Search the data below for the string "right". Extract every line that contains it.

═══ Supplied information

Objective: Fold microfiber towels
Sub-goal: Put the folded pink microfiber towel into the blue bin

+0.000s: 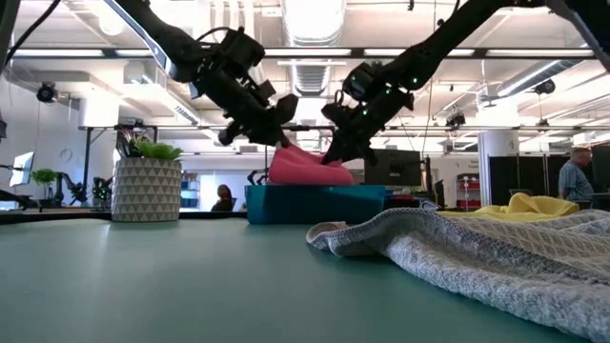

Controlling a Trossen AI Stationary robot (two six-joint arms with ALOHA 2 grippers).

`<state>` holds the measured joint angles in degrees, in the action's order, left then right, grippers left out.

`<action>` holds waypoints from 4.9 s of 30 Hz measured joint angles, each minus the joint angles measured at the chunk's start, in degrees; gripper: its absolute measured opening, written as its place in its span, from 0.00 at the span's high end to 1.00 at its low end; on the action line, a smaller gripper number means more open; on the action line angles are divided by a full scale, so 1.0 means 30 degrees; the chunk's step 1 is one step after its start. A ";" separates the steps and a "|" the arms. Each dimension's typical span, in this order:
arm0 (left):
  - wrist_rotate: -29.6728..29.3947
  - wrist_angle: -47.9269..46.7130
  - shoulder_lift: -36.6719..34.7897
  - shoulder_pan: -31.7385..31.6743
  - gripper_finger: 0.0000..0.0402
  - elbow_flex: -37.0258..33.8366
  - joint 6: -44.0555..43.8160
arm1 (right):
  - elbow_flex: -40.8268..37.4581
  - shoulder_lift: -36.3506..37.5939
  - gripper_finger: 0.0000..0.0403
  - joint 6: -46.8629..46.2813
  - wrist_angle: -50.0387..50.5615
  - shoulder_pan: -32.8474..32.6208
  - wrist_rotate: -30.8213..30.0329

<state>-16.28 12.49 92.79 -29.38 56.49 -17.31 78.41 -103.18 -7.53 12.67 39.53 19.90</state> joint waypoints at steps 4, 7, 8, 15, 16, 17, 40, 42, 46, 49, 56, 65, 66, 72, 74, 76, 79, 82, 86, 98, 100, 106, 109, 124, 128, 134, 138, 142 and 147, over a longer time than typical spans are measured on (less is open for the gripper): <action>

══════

_Response to this exercise_
`<state>` holds the measured joint angles in degrees, in the action's order, left then right, grippers left out.
arm1 (right):

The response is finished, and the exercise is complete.